I miss the old WSJ. All my working life it was the gold-standard for open-minded, thorough and imaginative newspapering – daily journalism that was conservative in the most meaningful sense of the word. Especially illuminating was the running battle of the news pages with the paper’s own editorial page, which began in earnest after Robert Bartley was chosen to run the opinion page in 1972. A potent source of bold ideas, vibrant cultural criticism and much misinformation, the Journal’s editorialists pioneered the idea that big budget deficits were a useful means of reining in the tasks assigned to governments. They are among the last skeptics that greenhouse gas emission are the main cause of global warming.

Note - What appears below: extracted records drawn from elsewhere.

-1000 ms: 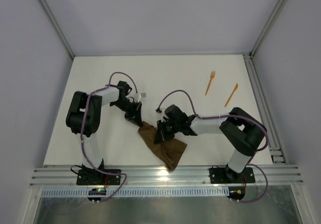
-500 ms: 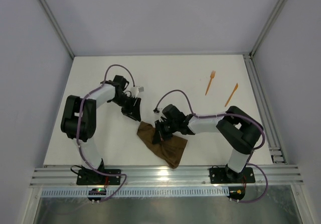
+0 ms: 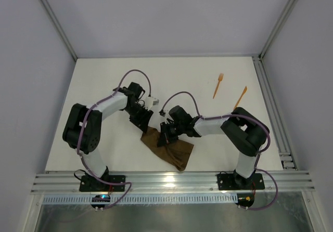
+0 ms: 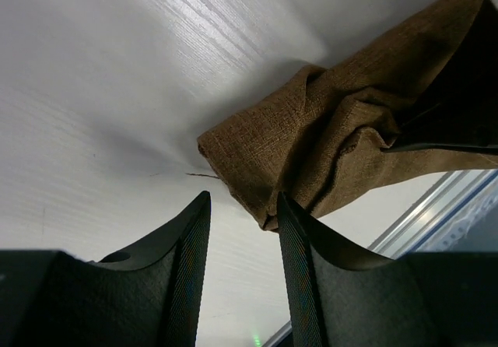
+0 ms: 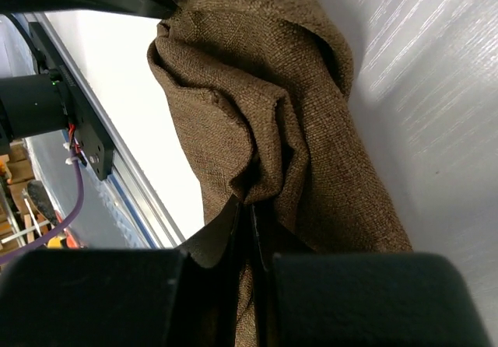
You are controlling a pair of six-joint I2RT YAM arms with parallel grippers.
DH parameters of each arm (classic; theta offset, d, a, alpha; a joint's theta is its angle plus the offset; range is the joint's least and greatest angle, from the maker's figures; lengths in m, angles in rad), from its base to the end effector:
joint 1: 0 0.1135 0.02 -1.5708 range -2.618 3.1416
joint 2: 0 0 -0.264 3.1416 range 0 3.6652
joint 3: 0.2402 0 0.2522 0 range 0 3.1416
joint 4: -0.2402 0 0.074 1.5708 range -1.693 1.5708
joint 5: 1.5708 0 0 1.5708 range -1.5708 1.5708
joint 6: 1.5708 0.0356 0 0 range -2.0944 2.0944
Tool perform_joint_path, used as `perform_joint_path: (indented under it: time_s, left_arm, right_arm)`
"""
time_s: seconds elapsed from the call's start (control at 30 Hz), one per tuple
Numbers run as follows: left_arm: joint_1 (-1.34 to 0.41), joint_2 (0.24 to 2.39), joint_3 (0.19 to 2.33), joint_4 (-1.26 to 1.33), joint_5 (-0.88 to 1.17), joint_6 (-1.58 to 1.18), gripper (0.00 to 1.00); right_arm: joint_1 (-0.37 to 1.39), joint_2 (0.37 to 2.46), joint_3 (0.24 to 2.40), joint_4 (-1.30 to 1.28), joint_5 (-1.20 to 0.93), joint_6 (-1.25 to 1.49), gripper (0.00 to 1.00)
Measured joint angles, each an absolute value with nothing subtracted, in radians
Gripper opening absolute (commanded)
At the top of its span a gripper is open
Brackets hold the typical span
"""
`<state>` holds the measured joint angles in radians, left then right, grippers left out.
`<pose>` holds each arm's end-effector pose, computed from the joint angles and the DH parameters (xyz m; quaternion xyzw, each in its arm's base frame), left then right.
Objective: Fold the napkin into a case and place the utensils inside
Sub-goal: Stuff the top corner of the smaller-rectangle-folded napkin into the folded napkin.
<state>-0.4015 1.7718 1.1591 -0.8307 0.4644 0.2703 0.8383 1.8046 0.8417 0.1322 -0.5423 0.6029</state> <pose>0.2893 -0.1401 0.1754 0.3340 0.9121 -0.2332 0.0468 0.2142 0.2657 0.1264 -0.2017 0.8807 0.4176 0.0971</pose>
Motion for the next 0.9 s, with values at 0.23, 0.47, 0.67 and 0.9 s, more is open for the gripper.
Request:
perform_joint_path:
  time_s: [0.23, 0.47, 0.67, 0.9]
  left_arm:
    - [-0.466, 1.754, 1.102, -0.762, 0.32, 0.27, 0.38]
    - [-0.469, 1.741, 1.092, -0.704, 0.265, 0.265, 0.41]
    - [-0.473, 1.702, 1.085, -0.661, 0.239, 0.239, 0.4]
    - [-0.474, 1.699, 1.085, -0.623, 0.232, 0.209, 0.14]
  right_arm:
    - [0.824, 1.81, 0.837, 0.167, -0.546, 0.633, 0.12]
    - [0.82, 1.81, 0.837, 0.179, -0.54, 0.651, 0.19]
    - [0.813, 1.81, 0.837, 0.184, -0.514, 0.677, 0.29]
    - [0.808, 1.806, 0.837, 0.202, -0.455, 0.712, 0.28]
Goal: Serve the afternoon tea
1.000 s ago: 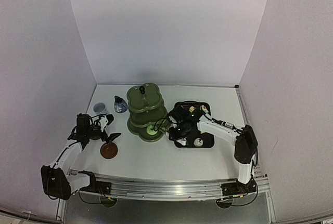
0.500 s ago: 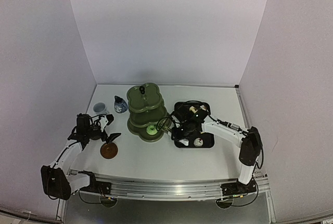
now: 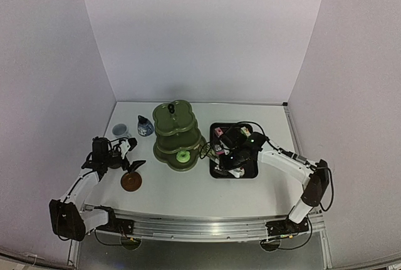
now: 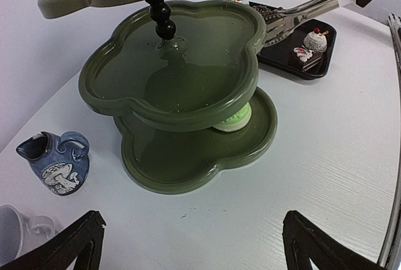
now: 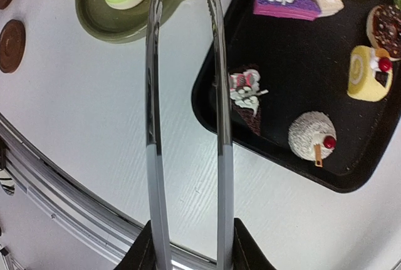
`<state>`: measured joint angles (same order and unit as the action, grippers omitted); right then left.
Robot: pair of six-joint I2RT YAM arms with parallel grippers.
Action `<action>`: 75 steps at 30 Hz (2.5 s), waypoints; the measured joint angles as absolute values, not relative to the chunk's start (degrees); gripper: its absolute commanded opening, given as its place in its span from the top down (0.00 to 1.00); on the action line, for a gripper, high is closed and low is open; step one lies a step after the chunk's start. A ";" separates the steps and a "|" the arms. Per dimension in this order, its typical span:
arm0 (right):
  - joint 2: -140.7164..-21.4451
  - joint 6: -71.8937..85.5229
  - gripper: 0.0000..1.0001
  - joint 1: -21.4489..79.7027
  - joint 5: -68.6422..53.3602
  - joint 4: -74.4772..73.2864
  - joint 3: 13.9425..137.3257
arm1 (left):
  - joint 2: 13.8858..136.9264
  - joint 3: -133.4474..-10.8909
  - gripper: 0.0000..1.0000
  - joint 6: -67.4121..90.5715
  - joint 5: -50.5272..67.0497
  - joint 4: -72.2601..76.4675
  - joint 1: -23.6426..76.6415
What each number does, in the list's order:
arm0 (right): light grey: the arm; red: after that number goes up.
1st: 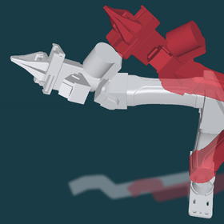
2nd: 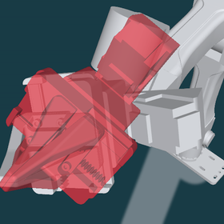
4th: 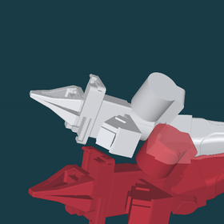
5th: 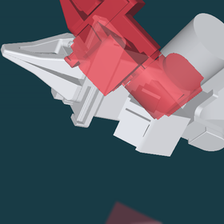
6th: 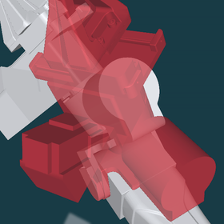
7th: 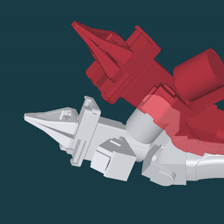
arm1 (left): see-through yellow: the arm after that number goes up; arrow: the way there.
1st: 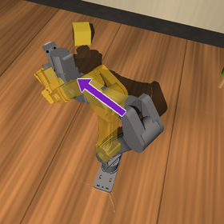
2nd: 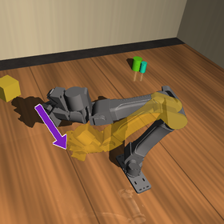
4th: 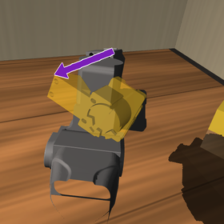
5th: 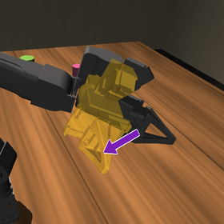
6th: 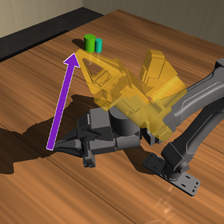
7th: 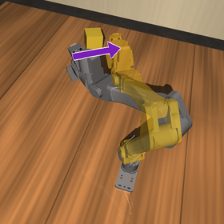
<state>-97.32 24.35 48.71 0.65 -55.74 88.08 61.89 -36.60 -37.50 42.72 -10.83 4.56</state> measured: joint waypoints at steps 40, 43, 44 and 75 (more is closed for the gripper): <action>-95.26 28.99 0.66 24.27 4.35 -59.32 80.55 | 59.13 -23.75 0.00 8.01 17.92 14.09 4.56; -96.01 28.99 0.66 24.24 3.61 -59.07 80.55 | 59.13 -23.75 0.00 8.01 17.86 14.09 4.58; -96.23 28.99 0.66 24.21 3.33 -59.01 80.55 | 59.13 -23.75 0.00 8.01 17.85 14.09 4.58; -93.26 27.54 1.00 24.03 1.10 -59.02 80.55 | 59.16 -23.75 0.00 7.52 16.27 14.09 4.56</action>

The values of the news pages of the WSJ are now widely diffused in the industry. Both The New York Times and The Washington Post are led by editors, Jill Abramson and Marcus Brauchli, who rose to high positions there. Bloomberg content director Pearlstine was the WSJ managing editor for eight years and executive editor for two. And Thomson Reuters’ Adler hired as his deputy Paul Ingrassia, former head of Dow Jones News Services.
So it may not matter all that much in the long run that Murdoch is gradually imposing his ways on the Journal itself. And for now, at least, it remains a wonderful newspaper, staffed by talented journalists who are still responding for the most part to the old incentives. Most of them would rather be there than anywhere else. The demise of the sensibility of the old WSJ, though, is a shame – a much greater loss than the dear old A&P.